Research Area: Physics, chemistry, surface engineering, soft
matter
Supervisor: Dr Craig
Priest
Description: The way liquids wet solid surfaces directly impacts
the performance of many natural processes, commercial devices and
industrial applications. In the most common applications, such as
mineral and oil recovery, printing technologies, and “non-stick”

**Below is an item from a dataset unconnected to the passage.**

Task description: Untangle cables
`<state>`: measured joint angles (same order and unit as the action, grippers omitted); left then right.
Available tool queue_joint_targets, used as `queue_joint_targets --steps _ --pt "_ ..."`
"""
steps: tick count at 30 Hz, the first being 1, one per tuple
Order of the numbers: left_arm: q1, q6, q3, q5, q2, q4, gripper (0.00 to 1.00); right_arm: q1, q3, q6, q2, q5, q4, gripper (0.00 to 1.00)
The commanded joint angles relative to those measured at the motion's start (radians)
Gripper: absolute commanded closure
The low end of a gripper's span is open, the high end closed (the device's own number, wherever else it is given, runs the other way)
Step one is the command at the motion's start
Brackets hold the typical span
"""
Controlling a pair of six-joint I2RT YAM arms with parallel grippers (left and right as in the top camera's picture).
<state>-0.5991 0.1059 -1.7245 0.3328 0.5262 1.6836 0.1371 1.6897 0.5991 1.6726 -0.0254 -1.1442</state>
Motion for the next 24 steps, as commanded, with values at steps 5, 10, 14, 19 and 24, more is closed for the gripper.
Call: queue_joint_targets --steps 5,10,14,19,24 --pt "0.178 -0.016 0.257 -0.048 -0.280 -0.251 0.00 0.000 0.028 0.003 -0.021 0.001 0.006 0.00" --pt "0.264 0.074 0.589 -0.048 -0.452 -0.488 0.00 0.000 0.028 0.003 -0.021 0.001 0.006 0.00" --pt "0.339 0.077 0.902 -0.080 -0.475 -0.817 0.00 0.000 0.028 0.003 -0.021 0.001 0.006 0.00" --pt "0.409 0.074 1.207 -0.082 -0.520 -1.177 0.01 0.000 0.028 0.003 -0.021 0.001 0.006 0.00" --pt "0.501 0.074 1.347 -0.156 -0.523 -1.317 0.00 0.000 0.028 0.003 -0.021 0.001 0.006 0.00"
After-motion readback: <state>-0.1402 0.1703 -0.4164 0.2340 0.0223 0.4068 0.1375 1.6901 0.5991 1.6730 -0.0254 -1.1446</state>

coatings, the solid surface is non-ideal, exhibiting roughness (bumps
and grooves) and/or chemical heterogeneity (patches), which leads to
rather complex wetting (or non-wetting) effects. Our understanding of
these effects has progressed rapidly in recent times, aided by the
ability to fabricate almost any surface geometry or chemistry; however,
these studies have typically focused on the final state of spreading
(static wetting) with much less attention on the dynamics of the process
(dynamic wetting).
Dynamic wetting is far more relevant to the majority of real-world applications, where liquids collide with or travel over non-ideal surfaces at various velocities, yet we know very little about how these non-ideal surface features impact dynamic wetting events. This project will employ high-speed optical microscopy and the precise fabrication of well-defined microstructures to understand how surface features impact the movement of liquids on non-ideal surfaces, with particular attention to the velocity limits of liquid movement in microfluidic devices.